Também têm surgido vídeos na rede social em que alguns utilizadores procuram desmistificar o mistério da água de alface. É o caso de um publicado por Karl Kruszelnicki, conhecido como “Dr. Karl”, um comentador de ciência na rádio e televisão australiana, e autor de vários livros científicos. No vídeo, Kruszelnicki esclarece o processo do estudo de 2017 e confirma que “não há qualquer evidência científica que sugira que a água de alface ajude os seres humanos a dormir melhor”.
Num outro vídeo, a dietista que dá pelo nome de utilizador “nutritionbykylie“, explica que a alface contém de facto lactucário, que funciona como um sedativo, acrescentando que “a quantidade ingerimos com um copo da água de alface é tão pequena, que não faria qualquer diferença”. “Em vez de beber isto, será melhor otimizar a higiene do sono, tirar 30 minutos para relaxar antes de dormir, e sair do TikTok quando é suposto estarmos a dormir”, continua.
Drerup confirma: mesmo que houvesse um componente sedativo nas alfaces comuns que compramos no supermercado – o lactucário encontra-se apenas em alguns tipos de alface – ferver algumas folhas de alface não iria libertar uma quantidade suficiente para ter algum efeito no sono. “Teríamos de ingerir uma quantidade enorme”, assegura.
Então, porque será que tantas pessoas parecem acreditar nos efeitos milagrosos da água de alface? A resposta pode estar no efeito placebo. Se estamos convencidos que beber uma chávena de água de alface – ou outra coisa qualquer – nos vai ajudar a dormir, o nosso corpo vai responder em conformidade. Vários estudos já confirmaram os impactos psicológicos do efeito placebo: pessoas que sofriam de insónias e que tomaram medicamentos com efeito placebo disseram ter dormido melhor do que aqueles que não receberam qualquer tratamento.
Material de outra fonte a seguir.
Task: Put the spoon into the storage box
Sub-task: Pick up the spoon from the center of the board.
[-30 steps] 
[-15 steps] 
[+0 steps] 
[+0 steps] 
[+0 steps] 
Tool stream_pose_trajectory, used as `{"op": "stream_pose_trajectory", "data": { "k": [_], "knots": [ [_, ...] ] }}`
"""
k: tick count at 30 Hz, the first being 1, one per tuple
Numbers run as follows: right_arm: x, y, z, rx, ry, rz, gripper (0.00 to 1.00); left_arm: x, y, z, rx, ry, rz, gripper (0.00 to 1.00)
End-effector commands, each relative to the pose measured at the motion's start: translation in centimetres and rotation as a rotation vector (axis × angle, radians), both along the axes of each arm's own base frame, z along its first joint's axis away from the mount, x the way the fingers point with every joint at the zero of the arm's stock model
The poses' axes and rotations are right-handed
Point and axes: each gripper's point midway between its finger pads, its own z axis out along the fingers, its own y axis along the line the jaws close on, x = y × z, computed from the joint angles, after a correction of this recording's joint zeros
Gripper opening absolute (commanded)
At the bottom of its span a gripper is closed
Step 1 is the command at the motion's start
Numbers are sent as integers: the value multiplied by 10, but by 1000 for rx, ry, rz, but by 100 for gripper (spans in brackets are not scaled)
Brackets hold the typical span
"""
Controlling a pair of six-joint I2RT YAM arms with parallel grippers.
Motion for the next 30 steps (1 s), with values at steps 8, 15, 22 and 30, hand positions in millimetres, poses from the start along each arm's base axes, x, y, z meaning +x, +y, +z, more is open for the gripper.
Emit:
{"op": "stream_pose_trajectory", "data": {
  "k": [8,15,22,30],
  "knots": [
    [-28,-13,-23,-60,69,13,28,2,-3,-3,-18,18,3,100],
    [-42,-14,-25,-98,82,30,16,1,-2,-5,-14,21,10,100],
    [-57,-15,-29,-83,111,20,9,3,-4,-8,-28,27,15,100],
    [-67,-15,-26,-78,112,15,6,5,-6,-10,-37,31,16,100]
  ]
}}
Além disso, estabelecer uma rotina fixa antes de deitar pode ajudar a ‘preparar’ o corpo e o cérebro para dormir, deixando-nos mais relaxados – seja isso beber uma chávena de água de alface, ou outra coisa qualquer.
Embora a água de alface não pareça ter efeitos negativos na saúde, também é pouco provável que nos ajude, por si só, a ter uma noite descansada. Alguns hábitos positivos que ajudam a ter um sono de melhor qualidade são, por exemplo, manter uma hora de deitar consistente todos os dias, evitar demasiada exposição a ecrãs à noite e preferir outras atividades, como ler um livro, e evitar consumir álcool e cafeína perto da hora de dormir.
Para quem procura uma alternativa natural para melhorar a qualidade do sono, algumas opções cientificamente comprovadas são o sumo de cerejas ácidas, alimentos ou suplementos com magnésio, chá de camomila ou valeriana.